━━━ Source records ━━━
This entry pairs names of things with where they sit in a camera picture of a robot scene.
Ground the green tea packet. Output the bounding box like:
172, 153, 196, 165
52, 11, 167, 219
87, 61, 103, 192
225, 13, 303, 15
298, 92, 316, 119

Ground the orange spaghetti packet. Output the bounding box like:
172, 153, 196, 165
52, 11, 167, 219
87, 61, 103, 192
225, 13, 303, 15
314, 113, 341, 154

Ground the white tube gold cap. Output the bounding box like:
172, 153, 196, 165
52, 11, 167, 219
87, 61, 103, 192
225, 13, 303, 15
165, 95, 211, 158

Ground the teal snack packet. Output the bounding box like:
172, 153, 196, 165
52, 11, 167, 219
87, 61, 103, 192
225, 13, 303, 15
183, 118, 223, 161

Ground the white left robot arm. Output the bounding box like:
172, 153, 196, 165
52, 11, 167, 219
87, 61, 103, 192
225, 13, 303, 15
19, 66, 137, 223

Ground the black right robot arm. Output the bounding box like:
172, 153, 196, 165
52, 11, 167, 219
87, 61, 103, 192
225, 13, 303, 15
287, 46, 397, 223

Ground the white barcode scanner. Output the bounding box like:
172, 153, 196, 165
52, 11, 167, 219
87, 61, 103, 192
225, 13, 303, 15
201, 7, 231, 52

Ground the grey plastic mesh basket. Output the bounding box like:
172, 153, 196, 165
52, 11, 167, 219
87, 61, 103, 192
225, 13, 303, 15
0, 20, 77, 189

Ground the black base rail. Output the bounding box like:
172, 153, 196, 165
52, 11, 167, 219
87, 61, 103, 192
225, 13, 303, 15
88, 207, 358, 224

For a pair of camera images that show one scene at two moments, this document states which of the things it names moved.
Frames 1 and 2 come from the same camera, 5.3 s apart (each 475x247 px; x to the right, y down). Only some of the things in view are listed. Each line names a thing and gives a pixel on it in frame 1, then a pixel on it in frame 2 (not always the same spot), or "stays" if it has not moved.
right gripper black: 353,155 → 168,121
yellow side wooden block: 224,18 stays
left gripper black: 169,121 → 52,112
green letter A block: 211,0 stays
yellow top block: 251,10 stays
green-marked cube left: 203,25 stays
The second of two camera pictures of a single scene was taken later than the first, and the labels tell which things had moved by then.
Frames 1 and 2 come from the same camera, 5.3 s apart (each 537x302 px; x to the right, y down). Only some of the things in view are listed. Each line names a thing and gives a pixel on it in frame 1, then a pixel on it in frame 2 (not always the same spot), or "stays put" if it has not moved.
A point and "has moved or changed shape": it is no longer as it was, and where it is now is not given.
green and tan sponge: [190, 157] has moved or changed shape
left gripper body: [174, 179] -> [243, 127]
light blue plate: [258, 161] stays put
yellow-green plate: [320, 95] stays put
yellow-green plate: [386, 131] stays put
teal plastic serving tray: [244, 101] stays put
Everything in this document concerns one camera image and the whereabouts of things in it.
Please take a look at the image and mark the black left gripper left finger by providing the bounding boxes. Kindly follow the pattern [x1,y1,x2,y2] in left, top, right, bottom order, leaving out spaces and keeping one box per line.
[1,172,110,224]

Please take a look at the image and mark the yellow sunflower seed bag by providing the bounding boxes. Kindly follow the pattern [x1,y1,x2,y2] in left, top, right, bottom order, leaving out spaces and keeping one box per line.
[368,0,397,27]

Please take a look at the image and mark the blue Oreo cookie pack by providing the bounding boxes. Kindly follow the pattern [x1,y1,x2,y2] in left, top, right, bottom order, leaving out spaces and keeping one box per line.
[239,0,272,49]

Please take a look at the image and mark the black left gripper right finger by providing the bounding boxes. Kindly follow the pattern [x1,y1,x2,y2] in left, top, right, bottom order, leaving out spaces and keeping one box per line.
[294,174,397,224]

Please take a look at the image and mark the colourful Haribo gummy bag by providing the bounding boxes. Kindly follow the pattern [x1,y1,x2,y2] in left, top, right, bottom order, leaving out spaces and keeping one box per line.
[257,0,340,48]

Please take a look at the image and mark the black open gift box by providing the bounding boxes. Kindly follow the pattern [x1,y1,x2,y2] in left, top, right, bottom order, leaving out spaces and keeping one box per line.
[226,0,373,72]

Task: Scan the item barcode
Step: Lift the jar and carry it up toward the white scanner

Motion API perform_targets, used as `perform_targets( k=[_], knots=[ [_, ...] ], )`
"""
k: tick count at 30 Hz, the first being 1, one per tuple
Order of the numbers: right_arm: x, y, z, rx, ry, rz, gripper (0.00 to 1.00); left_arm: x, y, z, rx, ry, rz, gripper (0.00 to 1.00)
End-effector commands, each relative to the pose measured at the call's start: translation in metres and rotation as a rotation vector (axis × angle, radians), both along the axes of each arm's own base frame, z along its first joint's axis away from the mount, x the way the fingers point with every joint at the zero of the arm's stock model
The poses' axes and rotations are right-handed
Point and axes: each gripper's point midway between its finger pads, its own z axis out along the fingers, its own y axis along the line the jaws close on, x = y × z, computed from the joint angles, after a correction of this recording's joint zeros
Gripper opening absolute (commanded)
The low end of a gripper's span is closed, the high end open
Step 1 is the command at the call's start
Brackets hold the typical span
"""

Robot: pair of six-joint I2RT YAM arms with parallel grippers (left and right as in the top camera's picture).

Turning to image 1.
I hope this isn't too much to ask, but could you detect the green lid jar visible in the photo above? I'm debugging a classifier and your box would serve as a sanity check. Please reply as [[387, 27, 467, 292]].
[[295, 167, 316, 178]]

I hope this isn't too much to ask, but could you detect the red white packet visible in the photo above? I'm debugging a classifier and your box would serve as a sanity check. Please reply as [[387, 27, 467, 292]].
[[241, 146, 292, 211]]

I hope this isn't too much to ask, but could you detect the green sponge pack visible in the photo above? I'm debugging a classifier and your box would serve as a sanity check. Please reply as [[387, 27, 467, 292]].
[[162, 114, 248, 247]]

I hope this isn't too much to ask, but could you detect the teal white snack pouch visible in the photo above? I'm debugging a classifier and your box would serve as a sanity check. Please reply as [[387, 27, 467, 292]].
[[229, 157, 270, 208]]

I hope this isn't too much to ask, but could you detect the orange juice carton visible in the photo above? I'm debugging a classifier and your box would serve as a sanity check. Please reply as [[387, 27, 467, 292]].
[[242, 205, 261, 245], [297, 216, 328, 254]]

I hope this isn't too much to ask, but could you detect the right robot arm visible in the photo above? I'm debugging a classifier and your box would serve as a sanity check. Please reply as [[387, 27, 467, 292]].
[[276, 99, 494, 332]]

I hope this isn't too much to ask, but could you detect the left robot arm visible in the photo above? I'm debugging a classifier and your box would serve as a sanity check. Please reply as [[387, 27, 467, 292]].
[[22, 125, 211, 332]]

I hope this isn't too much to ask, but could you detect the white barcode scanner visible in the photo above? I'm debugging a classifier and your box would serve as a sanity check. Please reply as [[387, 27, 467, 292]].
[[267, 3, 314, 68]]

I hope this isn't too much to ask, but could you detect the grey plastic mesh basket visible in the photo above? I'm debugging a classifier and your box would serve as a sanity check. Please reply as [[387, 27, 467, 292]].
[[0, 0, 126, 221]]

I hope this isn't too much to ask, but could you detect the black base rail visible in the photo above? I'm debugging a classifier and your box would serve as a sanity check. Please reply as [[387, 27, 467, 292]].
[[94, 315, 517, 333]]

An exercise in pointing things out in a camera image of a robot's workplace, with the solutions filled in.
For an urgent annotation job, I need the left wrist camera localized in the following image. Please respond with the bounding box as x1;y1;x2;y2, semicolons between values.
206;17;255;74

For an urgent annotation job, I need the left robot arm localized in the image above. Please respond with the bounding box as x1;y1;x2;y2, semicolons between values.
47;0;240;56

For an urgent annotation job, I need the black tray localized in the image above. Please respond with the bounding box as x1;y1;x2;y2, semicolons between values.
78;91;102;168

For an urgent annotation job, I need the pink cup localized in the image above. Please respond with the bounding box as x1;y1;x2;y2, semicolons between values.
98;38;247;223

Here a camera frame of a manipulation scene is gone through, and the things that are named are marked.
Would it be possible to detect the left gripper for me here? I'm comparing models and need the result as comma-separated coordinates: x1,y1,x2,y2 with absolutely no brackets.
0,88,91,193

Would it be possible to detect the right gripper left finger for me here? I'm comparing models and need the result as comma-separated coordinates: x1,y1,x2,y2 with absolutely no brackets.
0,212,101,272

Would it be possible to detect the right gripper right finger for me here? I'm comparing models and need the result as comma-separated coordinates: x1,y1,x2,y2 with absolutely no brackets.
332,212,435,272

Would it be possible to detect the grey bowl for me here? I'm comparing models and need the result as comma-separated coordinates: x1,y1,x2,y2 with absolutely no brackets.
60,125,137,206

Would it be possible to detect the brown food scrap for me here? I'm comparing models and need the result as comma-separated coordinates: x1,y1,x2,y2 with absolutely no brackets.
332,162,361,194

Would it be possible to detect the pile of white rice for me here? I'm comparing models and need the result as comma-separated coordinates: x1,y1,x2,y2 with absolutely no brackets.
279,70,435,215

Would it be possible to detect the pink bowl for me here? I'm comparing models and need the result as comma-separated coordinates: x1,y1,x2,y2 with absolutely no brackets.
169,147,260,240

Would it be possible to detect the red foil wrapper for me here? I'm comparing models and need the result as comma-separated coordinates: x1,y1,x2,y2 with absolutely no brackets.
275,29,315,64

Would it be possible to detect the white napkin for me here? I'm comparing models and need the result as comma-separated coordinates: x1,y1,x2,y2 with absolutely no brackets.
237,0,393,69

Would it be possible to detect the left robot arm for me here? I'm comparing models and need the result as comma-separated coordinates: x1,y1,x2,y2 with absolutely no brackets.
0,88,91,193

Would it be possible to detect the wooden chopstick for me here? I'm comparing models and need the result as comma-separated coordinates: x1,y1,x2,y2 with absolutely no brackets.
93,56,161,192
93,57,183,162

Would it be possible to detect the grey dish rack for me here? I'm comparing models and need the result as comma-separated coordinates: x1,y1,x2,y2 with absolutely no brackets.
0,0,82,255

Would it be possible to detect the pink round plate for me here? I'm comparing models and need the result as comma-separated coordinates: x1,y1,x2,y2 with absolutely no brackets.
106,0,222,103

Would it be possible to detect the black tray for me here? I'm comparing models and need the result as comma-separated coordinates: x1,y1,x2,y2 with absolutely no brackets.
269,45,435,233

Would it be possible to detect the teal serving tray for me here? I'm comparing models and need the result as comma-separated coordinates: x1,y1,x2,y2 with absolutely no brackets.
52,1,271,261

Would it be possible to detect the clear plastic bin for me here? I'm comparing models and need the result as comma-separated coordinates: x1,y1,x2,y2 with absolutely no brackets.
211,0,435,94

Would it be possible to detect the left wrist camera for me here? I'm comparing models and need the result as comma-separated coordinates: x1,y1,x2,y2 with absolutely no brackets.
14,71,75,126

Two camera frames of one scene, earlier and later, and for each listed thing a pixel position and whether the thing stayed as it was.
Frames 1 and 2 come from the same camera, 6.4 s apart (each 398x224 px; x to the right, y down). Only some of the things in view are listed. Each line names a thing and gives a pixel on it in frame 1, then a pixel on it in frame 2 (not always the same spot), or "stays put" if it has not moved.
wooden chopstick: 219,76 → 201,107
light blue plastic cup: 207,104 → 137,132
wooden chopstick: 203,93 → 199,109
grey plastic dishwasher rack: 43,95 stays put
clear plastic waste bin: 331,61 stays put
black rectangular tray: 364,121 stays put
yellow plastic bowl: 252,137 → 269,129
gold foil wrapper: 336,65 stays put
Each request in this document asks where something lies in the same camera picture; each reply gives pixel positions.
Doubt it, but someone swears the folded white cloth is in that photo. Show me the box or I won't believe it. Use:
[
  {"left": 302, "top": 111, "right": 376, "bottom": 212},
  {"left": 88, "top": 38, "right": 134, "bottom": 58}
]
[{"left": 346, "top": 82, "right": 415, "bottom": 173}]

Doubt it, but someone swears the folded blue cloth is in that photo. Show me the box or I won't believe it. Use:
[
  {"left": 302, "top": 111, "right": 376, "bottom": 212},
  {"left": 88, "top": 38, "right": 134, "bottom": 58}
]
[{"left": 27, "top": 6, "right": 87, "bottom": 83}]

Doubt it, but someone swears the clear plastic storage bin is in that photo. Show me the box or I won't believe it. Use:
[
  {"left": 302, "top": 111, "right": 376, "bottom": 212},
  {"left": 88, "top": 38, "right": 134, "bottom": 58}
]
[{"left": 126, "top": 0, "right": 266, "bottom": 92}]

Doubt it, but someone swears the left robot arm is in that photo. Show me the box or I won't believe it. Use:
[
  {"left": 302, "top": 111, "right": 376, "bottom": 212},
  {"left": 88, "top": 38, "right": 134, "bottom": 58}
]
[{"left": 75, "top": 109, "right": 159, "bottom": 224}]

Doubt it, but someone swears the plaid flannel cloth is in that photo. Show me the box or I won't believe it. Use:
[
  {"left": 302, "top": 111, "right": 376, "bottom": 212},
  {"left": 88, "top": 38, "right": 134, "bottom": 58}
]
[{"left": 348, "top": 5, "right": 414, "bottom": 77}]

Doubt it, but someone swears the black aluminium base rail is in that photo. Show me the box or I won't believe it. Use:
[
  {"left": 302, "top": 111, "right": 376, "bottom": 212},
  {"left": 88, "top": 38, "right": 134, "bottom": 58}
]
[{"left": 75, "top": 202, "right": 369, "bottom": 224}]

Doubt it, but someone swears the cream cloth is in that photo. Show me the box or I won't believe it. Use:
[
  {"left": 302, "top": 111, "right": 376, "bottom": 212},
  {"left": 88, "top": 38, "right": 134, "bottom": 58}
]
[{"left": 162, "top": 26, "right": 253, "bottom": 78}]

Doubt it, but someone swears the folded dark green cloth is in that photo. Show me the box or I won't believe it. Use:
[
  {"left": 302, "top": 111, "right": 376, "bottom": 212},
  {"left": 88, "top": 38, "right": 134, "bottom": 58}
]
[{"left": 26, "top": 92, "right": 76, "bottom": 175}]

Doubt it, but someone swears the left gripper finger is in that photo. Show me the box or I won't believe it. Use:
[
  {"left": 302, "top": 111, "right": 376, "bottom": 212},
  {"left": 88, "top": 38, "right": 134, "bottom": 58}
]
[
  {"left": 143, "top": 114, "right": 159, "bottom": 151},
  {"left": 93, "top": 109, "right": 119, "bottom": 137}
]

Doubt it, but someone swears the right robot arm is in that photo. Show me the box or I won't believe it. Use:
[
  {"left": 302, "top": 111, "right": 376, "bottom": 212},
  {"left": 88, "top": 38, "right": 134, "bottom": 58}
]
━━━
**What you should do:** Your answer must be the lines from the one containing "Doubt it, but someone swears the right" through the last line of the entries, copied exactly, with no other lines.

**Final answer:**
Doubt it, but someone swears the right robot arm is in that photo. Show me the box or I won't believe it. Use:
[
  {"left": 302, "top": 111, "right": 376, "bottom": 212},
  {"left": 88, "top": 38, "right": 134, "bottom": 58}
]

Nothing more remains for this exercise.